This entry is filed under Collaborative Organizations.

Rypple and Salesforce.com: It’s about Identity.

Salesforce.com announced that it has acquired Toronto-based Rypple – a social performance management provider. Given my preference for fix-a-problem social software, I’ve always appreciated that Rypple injected the needed context to illustrate why collaborative approaches and in turn, social software mattered to core enterprise process.  No head scratching on use cases when you saw the product for the first time, here.
Here’s what Rypple does:
Designed to build a transparent, results-driven work culture, Rypple replaces the traditional performance review with an easy, social and collaborative approach. People always know where they stand, and are accountable for achieving their goals.
For a run down of what’s what, take a look at Constellation Research’s Yvette Cameron’s post which details insight from Salesforce.com EVP John Wookey and Rypple CEO Daniel Debow. Most of the commentary out there thus far is about how this shakes up HCM or how it doesn’t,
In my mind there are many ways to play in the enterprise software space in this next cycle of 21st century wargames but only two ways to win. On one hand, unhinge incumbent software by offering superior experiences and convenient delivery, and we’ve got natural contenders to point to who have the technology, distribution and the green to do so. The second one is about owning the profesional employee graph and backfilling core HR features, organically or via ISV partnerships. I’ve detailed what employee intelligence really means in detail here ( comments here).
This acquisition is about the second approach.
To me, this is more about strengthening SFs ownership of the professional social graph first and foremost. Radian6 gave Salesforce.com more intelligence into the prospect and customer social graph and the ability to infuse said insight into their front line apps such as Sales and Service Cloud. This purchase, along with Chatter and Chatterlytics strengthens SFs control over exactly who is good at what inside the organization and allows them to federate this information into SF apps today and into AppExchange apps in the near future. That moves this intelligence data set to the front office and right at the point of employee decision making, as opposed to just HCM insight for HR professionals.
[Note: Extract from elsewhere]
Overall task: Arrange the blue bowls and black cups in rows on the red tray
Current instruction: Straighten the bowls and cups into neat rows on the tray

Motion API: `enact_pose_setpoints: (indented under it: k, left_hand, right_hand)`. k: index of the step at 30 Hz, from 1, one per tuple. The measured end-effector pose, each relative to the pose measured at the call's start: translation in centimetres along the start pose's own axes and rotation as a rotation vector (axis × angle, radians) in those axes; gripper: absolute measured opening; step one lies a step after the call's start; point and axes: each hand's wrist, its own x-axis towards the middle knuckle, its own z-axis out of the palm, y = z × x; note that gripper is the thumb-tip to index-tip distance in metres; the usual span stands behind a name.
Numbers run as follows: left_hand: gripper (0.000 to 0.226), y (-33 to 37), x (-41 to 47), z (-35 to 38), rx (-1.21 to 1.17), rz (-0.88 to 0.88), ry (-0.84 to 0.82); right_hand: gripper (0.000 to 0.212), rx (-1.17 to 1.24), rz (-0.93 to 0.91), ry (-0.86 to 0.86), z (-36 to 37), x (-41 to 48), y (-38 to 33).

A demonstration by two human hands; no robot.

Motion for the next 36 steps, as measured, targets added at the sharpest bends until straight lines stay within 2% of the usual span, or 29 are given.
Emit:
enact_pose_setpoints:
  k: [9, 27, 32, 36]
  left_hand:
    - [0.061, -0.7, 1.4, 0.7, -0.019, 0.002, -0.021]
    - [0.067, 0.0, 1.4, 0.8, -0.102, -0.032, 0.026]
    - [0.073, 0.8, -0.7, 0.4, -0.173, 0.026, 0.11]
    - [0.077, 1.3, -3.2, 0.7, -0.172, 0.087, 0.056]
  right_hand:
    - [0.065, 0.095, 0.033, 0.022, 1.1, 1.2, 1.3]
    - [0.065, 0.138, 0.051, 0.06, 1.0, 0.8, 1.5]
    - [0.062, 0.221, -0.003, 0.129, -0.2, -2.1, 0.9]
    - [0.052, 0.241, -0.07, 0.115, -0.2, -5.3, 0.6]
These two approaches to winning are obviously not mutually exclusive. And one of the endemic challenges in the enterprise social software space to date has been relatively non-defensible IP which has led most traditional enterprise software buyers such as Oracle,  TIBCO, Cisco, IBM and even Salesforce.com (with Chatter) to go the build vs the buy route for foundational social technology. So expect to see such features organically provided by the rest of the forward thinking HCM provider market, soon.
I’ve said this publicly and privately: Salesforce.com is ring-fencing promising technology that gives it command, control and clout over professional identity. And this move is very consistent and in line with SFs approach to widening its enterprise footprint by focusing on owning all sources of prospect, customer and employee identity . That’s exactly what “Facebook for the Enterprise” should have always meant. Not the Facebook feature emulation exercise that’s been played in the enterprise social software space, thus far.
Again, I have always had preference for social software that fixes a problem and so, whilst the terms of this deal have not been disclosed, I hope the Rypple team was adequately compensated for steadfastly designing social software that had a rudder in place, from the get go.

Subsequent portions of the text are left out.